> **ABOUT THIS TASK**
Would you please transcribe, exactly as written, the lines of the entries below starting at the one that holds "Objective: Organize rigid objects" and ending at the one that holds "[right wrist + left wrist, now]", both included?
★ ★ ★
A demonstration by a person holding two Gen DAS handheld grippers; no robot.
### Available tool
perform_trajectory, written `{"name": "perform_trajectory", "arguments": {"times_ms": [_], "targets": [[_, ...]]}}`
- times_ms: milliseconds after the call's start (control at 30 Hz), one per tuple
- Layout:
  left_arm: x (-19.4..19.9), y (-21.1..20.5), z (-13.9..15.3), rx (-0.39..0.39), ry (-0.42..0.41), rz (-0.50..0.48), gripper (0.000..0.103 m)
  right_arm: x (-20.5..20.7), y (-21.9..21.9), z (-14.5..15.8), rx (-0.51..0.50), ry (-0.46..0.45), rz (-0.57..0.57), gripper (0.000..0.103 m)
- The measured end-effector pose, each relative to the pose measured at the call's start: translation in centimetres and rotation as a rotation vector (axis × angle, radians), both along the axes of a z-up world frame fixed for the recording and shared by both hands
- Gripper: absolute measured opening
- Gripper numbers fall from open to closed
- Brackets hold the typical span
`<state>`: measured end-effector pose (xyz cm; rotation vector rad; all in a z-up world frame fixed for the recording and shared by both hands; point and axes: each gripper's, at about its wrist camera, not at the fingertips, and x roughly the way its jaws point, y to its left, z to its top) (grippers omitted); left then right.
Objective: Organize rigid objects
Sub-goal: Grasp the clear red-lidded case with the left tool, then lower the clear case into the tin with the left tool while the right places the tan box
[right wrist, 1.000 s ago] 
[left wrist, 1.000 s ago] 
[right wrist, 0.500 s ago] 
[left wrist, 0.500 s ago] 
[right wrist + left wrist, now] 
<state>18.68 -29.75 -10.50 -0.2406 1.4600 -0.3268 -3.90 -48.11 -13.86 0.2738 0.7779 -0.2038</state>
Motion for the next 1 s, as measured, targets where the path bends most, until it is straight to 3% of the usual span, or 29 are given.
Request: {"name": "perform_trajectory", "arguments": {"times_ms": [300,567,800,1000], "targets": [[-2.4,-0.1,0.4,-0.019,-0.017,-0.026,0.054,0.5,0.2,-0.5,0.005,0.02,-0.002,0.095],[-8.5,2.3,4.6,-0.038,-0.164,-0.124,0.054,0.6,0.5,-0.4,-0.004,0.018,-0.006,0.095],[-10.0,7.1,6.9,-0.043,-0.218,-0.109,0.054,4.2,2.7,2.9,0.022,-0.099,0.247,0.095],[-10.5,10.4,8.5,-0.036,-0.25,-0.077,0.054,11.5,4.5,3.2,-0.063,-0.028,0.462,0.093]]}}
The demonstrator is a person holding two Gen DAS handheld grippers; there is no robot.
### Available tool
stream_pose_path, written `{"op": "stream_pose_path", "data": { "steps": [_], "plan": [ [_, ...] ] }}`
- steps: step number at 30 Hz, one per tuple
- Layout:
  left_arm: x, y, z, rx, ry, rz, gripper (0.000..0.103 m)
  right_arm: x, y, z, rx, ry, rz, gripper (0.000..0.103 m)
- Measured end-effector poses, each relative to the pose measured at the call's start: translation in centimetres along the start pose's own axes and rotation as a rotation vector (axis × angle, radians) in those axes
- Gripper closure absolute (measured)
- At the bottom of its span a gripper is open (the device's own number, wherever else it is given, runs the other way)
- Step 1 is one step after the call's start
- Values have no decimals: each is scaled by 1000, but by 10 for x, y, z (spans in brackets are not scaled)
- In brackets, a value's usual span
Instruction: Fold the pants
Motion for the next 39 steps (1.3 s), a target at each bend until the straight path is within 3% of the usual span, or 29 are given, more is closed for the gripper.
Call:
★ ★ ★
> **TASK RESPONSE**
Objective: Organize rigid objects
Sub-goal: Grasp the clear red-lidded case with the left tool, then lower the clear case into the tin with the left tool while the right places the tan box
[right wrist, 1.000 s ago] 
[left wrist, 1.000 s ago] 
[right wrist, 0.500 s ago] 
[left wrist, 0.500 s ago] 
[right wrist + left wrist, now] 

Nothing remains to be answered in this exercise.